The restaurant was packed. Obviously, all the seats were taken. But also all available space between seats. This is Stoke Newington. Of course there were 18712875418 giant prams in the restaurant at 1pm. Why on earth had I not considered that simple universal Stokey reality? I think I saw more babies at tables than pizzas. Mercifully, the babies were all being pretty quiet. We sat at our seat, and were handed our menus.

The menu is classically Neapolitan – a choice of margherita (£7.90), margherita with double mozzarella (£9), and two sizes of marinara (£6.90 & £7.90).
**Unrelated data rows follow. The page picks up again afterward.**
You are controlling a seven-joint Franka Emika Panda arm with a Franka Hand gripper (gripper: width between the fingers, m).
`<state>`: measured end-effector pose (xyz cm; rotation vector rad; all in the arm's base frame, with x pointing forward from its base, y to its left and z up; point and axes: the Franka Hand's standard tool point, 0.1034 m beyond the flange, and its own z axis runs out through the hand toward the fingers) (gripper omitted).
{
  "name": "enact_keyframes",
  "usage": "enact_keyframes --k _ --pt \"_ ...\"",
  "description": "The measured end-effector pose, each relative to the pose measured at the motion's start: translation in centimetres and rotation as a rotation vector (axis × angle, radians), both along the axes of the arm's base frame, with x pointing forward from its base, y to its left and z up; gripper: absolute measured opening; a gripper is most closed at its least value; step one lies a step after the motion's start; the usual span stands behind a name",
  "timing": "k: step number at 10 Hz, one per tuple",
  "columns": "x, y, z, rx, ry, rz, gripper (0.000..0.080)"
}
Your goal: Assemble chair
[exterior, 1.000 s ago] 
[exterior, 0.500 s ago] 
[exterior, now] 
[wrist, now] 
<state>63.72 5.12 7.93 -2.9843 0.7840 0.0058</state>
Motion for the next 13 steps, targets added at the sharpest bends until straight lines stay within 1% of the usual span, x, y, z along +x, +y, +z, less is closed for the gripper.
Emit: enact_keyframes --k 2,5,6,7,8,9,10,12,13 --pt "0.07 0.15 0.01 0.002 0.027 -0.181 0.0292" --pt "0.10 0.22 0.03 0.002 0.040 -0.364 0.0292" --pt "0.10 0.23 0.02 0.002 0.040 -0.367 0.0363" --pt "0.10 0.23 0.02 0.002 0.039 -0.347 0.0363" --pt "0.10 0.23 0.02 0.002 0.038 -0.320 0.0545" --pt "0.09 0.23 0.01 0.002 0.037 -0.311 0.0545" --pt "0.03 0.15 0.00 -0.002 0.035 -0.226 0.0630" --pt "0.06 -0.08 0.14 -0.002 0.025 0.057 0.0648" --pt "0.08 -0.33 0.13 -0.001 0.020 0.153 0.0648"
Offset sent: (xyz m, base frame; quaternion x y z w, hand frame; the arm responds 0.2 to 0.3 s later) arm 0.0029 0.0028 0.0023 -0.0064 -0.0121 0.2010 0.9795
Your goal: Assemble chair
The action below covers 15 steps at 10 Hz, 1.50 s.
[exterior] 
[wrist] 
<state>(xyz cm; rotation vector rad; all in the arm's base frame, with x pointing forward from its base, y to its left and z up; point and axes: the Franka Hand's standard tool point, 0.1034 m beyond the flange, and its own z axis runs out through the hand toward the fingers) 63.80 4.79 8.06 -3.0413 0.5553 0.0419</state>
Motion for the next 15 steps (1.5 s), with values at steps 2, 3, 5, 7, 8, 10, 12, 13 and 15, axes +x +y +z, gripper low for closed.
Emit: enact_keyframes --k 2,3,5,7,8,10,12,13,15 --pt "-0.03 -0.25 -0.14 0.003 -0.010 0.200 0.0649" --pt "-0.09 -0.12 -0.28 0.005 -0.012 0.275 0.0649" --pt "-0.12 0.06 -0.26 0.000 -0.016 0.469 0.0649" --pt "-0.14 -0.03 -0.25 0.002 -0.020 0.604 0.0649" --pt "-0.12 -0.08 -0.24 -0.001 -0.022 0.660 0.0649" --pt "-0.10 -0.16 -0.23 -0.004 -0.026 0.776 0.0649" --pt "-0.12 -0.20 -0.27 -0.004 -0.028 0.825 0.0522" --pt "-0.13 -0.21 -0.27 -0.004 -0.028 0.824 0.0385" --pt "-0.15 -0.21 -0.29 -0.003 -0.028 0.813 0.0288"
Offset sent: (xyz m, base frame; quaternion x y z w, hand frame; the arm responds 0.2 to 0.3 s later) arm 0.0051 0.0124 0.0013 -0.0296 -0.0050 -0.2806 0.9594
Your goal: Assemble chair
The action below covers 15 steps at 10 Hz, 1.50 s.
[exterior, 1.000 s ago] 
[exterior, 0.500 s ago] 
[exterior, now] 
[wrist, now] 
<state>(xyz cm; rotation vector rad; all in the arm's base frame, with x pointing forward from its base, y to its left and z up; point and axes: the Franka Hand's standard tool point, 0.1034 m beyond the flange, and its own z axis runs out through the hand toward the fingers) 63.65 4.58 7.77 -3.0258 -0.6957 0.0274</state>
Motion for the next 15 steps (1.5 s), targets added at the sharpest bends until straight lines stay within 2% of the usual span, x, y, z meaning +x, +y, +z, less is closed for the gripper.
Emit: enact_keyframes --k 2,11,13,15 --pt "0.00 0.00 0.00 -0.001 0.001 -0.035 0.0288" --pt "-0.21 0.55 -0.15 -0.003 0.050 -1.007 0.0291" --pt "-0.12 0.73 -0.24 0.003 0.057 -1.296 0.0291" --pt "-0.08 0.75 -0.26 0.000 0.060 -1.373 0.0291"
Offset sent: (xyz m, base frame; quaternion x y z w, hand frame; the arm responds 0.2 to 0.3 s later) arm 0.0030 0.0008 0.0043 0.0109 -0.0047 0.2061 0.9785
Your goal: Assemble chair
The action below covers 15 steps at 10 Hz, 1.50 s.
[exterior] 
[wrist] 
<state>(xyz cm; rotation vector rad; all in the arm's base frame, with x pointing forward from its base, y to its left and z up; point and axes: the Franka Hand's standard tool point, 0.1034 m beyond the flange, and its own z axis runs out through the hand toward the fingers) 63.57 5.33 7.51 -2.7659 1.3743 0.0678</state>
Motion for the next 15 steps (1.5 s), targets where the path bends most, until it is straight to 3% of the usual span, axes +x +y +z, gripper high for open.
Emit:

We ordered a margherita and a Moretti beer each, and made ourselves comfortable.

The pizzas took a surprising amount of time to arrive given the simplicity of recipes and the short cooking time that these pizzas would have in a monster oven such as da Michele’s, and considering that there were at least 4 or 5 staff in their kitchen dealing with the several dozen customers. I didn’t time them, but I’d guess it was at least 10-15 minutes before our pizzas arrived – strangely before the girls to our right who had ordered before us, the same combo of two margheritas.

There’s no getting away from it – these pizzas looked the business. The bread was charred to just the right degree, the mozzarella melted to perfection, plenty of tomato. Time for business.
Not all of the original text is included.